We may agree that this is an effect of tragedy for the moment we are better, more sensitive and enlightened people in witnessing tragedy than we commonly are – but we may w0onder if Aristotle’s words allow us to assume he meant ‘catharsis’ in this way, and if this utterance is adequate for the complexity of the tragic impact.
Gerold F. Else suggests that both the idea of eliminating and the idea of purifying pity and fear are mistaken. He contends that Aristotle had in mind the purging of the tragic events. We cannot in real life’ contemplate parricide or incest with any approach to equanimity, but in Oedipus we can see them as tolerable because of the special circumstances in which they are presented to us. Medea’s killings of her children, Antigone’s doom, the blinding of Gloucester and the madness of Lear – would be overwhelming if we encountered them outside a theatre. Aristotle is presented as arguing that in a theatre all the remoteness and authority of dramatic production give them the distance and compensation that allow us to observe them with equanimity. But, else freely admits, this only dubiously works in Greek tragedy and perhaps not at all in later tragedy. We do not in fact preserve our equanimity in watching Lear. If Aristotle meant what Else suggests he meant, the Aristotelian notion of catharsis does not help us much. When Renaissance and ‘Post-Renaissance writers have had catharsis in mind, as Milton for example had, it was a catharsis of a different kind – a lifting of a burden, not a purifying of a deed, as far as Milton’s intended effect is realized.
Not surprisingly, there has been total skepticism on this matter. In recent times we have all occasionally felt, with F. L. Lucas in his ‘Tragedy in relation to Aristotle’s Poetics1927), that the term is commonly used as a mere gesture of reverence and has no connection with our actual experience of tragedy’.
However, it is obvious that feelings of pity and fear are observed by him as undesirable and dangerous qualities within the human system, and it seems necessary that these be washed away regularly so that they do not build up and vent themselves in distorted and harmful ways. The implications are wider then the well-being of the individual; their import is social also. Hence the right kind of tragedy becomes a regulating device for man as a social animal. Observed fact, also, would establish that even after certain feelings have been cleansed away, they are likely to build up again. There is no permanent removal of emotion, but there can be a tempered, habituated cycle, and it is this ‘habit’ pattern which Aristotle conceives as the true foundation of moral behaviour, a pattern which can be fostered by the repeated viewing of tragedy.

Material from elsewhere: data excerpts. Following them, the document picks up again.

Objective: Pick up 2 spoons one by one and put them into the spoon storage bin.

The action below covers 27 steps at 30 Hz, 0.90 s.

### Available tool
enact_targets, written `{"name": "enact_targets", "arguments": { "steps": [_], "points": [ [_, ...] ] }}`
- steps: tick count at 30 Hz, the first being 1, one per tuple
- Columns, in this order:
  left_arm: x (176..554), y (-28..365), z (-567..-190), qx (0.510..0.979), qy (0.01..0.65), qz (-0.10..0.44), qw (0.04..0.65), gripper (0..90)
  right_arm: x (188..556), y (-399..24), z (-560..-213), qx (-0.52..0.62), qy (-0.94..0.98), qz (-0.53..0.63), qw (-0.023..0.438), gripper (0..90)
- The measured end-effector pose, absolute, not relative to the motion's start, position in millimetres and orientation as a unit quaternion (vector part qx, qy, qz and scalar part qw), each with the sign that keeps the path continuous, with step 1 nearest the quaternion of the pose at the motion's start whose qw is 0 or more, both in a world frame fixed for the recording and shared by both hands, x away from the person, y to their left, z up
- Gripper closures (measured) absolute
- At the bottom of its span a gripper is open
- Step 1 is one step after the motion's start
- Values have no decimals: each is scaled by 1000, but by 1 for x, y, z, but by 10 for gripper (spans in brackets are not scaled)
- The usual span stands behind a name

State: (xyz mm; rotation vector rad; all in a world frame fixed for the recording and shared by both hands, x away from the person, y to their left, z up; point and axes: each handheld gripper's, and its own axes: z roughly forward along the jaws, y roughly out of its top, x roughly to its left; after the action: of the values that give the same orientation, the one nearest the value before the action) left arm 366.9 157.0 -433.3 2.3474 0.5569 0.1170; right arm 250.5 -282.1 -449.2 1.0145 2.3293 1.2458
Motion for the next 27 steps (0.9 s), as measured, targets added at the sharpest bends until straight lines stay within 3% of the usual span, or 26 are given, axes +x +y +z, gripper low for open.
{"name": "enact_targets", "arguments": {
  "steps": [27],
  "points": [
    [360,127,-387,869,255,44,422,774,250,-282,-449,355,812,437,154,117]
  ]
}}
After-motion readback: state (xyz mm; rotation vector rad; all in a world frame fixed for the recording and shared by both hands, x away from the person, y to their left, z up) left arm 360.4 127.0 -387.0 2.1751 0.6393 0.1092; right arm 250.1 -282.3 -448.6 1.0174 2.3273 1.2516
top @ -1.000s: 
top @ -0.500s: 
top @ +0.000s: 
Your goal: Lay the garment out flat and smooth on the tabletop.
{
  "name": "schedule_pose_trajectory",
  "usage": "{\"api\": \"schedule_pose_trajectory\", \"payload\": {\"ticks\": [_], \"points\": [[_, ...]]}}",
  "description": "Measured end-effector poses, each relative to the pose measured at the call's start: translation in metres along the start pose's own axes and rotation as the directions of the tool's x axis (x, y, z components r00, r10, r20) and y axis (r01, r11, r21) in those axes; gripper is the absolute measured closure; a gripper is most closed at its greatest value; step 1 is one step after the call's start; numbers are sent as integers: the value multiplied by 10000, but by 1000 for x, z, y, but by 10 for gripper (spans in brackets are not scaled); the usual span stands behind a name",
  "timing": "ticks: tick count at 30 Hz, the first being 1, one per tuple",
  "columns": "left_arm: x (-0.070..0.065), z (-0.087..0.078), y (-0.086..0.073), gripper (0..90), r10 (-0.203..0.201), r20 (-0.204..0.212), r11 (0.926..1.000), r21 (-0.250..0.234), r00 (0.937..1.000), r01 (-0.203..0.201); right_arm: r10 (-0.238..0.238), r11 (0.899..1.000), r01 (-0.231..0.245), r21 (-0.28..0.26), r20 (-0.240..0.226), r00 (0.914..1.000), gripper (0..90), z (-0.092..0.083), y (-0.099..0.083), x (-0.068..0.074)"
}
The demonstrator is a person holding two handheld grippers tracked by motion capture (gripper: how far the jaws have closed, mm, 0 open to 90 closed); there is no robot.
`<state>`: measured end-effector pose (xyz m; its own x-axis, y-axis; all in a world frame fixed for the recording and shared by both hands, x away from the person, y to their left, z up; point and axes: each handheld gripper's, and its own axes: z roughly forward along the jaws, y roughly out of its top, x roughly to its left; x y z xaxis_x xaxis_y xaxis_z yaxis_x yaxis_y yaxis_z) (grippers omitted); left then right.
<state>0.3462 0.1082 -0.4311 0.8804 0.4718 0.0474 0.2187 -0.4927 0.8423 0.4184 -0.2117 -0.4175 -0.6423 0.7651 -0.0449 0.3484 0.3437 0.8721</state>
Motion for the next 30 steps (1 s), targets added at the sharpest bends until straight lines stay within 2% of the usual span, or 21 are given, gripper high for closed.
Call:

As for the method, objections to the homeopathic method might well be removed when we remember that in this system, pseudo rather then actual symptoms are induced. The feelings of pity and fear aroused in the theatre are synthetic and artificial, yet akin to what a person would feel in real life. The element of real danger is removed, the participation in the action, no matter how intense, is vicarious and lacks immediacy. The process of purgation takes place while the audience is watching the play; artificial feelings are used to displace the real ones, and when it is all over, the artificial ones also fade away and a special kind of calm is left.